GdB — Grad der Behinderung

GdB — Grad der Behinderung

Behin­de­rung:

Gemäß § 2 I SGB IX gilt:

Men­schen mit Behin­de­run­gen sind Men­schen, die kör­per­li­che, see­li­sche, geis­ti­ge oder Sin­nes­be­ein­träch­ti­gun­gen haben, die sie in Wech­sel­wir­kung mit ein­stel­lungs- und umwelt­be­ding­ten Bar­rie­ren an der gleich­be­rech­tig­ten Teil­ha­be an der Gesell­schaft mit hoher Wahr­schein­lich­keit län­ger als sechs Mona­te hin­dern können.

UND

hier­durch die Teil­ha­be am täg­li­chen Leben ein­ge­schränkt ist!

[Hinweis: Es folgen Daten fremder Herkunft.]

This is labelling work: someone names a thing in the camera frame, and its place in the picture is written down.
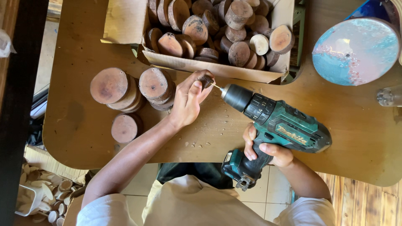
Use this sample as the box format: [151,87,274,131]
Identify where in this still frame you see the person's left hand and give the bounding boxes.
[170,70,216,128]

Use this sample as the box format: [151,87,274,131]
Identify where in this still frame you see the person's right hand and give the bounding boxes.
[243,123,295,168]

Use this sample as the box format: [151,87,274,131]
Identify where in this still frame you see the teal cordless drill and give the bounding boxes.
[211,82,333,192]

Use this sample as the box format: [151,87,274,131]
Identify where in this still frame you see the small dark wood slice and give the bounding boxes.
[198,75,215,90]

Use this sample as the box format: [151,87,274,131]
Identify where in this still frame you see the stack of wood slices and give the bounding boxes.
[139,67,177,112]
[90,67,147,114]

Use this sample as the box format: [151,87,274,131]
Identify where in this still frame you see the open cardboard box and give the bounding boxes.
[100,0,296,85]

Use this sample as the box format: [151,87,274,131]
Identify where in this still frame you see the single round wood slice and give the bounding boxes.
[111,113,144,144]

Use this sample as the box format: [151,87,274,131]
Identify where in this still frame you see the dark trousers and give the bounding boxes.
[156,162,235,190]

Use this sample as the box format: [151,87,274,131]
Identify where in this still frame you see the heap of bark-edged wood discs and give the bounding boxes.
[145,0,296,70]

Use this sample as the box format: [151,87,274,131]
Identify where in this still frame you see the cream apron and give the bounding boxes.
[142,175,274,226]

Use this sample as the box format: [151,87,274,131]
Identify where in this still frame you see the clear glass bottle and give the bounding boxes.
[376,84,402,107]

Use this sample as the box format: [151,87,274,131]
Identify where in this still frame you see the blue pink resin round board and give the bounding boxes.
[312,17,401,87]

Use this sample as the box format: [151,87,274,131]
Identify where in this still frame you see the white shirt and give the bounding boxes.
[76,188,336,226]

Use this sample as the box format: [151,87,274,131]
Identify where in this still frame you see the woven straw mat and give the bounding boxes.
[24,145,89,186]

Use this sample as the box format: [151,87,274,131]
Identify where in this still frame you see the heap of pale wooden scoops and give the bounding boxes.
[16,163,87,226]

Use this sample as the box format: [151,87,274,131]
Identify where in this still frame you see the white plastic container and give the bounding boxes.
[15,185,44,217]

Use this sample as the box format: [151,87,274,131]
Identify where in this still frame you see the clear plastic bag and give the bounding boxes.
[0,29,17,58]

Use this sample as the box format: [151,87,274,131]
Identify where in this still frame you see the green metal frame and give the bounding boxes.
[282,0,307,85]

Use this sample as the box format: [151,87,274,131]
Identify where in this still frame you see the black post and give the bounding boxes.
[0,0,50,226]

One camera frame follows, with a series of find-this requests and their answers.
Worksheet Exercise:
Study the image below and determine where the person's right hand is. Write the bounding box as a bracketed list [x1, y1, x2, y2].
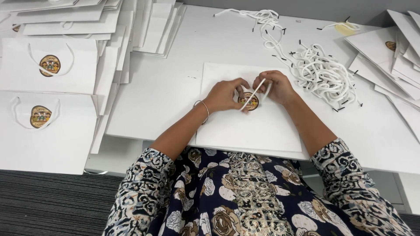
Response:
[252, 70, 299, 108]

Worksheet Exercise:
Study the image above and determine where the person's left hand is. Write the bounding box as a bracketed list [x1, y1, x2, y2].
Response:
[203, 78, 251, 115]

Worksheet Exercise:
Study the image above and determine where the white handle cord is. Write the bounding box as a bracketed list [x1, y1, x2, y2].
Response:
[316, 16, 361, 32]
[239, 78, 273, 112]

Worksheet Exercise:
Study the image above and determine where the white logo gift bag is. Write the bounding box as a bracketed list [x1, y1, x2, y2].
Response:
[196, 62, 303, 153]

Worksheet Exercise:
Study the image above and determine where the thin silver bangle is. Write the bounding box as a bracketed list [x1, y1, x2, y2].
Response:
[192, 100, 210, 126]

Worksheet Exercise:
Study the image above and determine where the pale yellow round pad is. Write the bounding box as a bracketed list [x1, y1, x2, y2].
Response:
[334, 22, 357, 37]

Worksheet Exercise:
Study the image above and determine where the navy floral patterned dress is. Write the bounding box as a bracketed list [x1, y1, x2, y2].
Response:
[102, 138, 415, 236]

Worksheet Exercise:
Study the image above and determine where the stack of plain white bags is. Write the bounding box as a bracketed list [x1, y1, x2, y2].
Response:
[133, 0, 187, 59]

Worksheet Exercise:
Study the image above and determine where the heap of black-tipped white cords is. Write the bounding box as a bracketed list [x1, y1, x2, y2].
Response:
[213, 9, 363, 113]

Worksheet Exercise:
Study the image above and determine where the pile of uncorded white bags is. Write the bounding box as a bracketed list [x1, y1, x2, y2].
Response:
[344, 9, 420, 145]

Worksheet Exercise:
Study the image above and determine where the pile of corded white bags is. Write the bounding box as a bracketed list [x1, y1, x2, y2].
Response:
[0, 0, 138, 175]

Wer ist schwer­be­hin­dert im Sin­ne von SGB IX?

Schwer­be­hin­de­rung liegt vor, wenn der Grad der Behin­de­rung (GdB) min­des­tens 50 beträgt;
der Wohn­sitz, od. der gewöhn­li­chen Auf­ent­halt oder die Beschäf­ti­gung auf einem Arbeits­platz in Deutsch­land sind;
Ab GdB 30 ist eine Gleich­stel­lung möglich.

Wo bean­tra­ge ich den GdB?

Beim zustän­di­gen Ver­sor­gungs­amt

Antrags­vor­dru­cke bei:
Ver­sor­gungs­äm­tern oder Landratsämtern
Sozialämtern
Kom­mu­na­le Bürgerbüros
Behindertenverbände
Schwerbehindertenvertretungen
Sozi­al­fach­diens­te in Kliniken
Internet

Wie bean­tra­ge ich?

  • For­mu­lar voll­stän­dig aus­fül­len (immer Kopie für die eige­ne Akte machen!)
  • Alle Dia­gno­sen ange­ben die berück­sich­tigt wer­den sollen
  • Aber nicht nur die Anga­ben zur Dia­gno­se, son­dern auch:
  • zu wel­chen tat­säch­li­chen Beein­träch­ti­gun­gen die Erkran­kung im all­täg­li­chen Leben führt.
  • Alle Ärz­te ange­ben die gehört wer­den sollen!
  • So aus­führ­lich wie mög­lich (Beschrei­bung der Beein­träch­ti­gung auch auf einem Bei­blatt ausformulieren)!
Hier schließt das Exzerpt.